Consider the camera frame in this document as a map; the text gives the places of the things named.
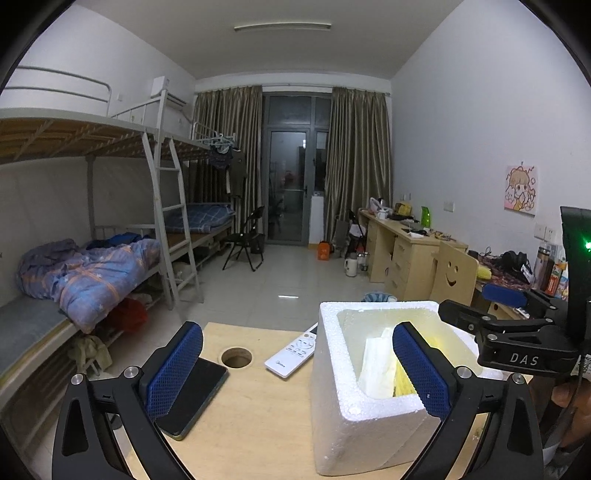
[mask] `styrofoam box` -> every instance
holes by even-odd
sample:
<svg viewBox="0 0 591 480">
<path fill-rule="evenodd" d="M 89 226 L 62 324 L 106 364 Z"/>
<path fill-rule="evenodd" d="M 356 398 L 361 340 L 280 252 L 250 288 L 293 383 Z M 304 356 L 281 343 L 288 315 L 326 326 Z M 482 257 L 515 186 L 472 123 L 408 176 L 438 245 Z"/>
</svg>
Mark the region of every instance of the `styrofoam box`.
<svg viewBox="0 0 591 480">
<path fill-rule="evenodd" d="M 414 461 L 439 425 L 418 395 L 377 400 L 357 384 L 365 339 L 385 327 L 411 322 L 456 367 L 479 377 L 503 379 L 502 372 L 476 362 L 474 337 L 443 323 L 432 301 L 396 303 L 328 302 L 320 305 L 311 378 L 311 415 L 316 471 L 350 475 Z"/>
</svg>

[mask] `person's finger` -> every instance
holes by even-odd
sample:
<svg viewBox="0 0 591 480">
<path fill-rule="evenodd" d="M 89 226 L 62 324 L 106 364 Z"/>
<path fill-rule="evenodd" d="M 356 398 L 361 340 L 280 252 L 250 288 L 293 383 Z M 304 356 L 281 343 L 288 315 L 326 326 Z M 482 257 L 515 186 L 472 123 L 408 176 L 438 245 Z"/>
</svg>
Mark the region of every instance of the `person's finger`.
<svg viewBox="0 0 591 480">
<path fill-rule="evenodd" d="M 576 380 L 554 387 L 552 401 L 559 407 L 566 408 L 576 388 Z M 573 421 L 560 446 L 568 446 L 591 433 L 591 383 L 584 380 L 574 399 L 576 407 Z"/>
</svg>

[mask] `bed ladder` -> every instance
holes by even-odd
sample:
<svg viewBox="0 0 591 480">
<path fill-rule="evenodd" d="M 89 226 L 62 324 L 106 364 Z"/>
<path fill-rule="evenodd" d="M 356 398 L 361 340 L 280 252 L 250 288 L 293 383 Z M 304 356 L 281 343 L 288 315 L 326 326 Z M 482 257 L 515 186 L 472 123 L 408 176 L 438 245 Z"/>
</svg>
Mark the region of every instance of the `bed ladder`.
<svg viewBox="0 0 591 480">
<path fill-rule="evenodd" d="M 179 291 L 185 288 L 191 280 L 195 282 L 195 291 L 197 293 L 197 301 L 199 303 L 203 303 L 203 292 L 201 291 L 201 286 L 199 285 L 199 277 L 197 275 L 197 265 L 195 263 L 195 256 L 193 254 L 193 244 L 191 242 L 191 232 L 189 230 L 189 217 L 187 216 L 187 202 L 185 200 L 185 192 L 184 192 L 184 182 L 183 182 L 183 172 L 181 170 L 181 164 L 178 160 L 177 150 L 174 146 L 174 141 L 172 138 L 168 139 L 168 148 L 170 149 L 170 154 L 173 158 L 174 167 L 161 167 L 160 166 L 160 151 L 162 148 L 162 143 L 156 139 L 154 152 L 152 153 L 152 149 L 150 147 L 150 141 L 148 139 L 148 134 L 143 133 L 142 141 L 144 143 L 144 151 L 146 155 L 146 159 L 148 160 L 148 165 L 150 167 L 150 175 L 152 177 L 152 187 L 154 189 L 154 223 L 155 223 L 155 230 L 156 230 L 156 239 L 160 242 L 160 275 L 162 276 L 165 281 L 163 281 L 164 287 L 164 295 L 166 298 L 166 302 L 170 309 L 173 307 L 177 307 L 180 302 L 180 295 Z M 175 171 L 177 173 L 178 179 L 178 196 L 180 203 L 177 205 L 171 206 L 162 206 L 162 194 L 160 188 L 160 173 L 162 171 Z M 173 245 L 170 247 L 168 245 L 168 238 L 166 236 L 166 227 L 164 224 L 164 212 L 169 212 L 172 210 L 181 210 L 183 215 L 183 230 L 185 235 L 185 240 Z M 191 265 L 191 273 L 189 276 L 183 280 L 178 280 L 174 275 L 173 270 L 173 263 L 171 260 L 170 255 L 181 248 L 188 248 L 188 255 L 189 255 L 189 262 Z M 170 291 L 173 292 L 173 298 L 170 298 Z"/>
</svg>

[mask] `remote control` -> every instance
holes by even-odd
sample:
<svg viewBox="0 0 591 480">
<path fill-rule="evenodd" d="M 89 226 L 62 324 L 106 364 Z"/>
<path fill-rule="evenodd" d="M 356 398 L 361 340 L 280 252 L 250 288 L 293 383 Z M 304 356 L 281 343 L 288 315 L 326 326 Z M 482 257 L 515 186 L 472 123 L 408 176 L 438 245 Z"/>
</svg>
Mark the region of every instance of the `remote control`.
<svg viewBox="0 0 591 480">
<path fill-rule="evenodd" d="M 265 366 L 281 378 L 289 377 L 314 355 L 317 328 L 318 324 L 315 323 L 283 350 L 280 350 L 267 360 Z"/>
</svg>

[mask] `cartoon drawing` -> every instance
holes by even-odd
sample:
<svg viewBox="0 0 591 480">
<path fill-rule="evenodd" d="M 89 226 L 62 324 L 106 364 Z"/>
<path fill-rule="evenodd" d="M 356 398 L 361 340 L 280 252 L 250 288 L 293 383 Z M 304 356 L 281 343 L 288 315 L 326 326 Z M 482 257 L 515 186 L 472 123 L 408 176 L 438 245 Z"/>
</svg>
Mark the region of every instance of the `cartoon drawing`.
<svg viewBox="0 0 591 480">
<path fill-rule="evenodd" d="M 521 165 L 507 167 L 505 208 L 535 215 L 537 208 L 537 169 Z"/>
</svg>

***

# Work instructions
Go through the material above, find each line with the string "mask", and copy it.

# Worked solution
[mask] `styrofoam box` -> every instance
[mask] `person's finger` -> every instance
[mask] `bed ladder` -> every instance
[mask] `remote control` -> every instance
[mask] `cartoon drawing` -> every instance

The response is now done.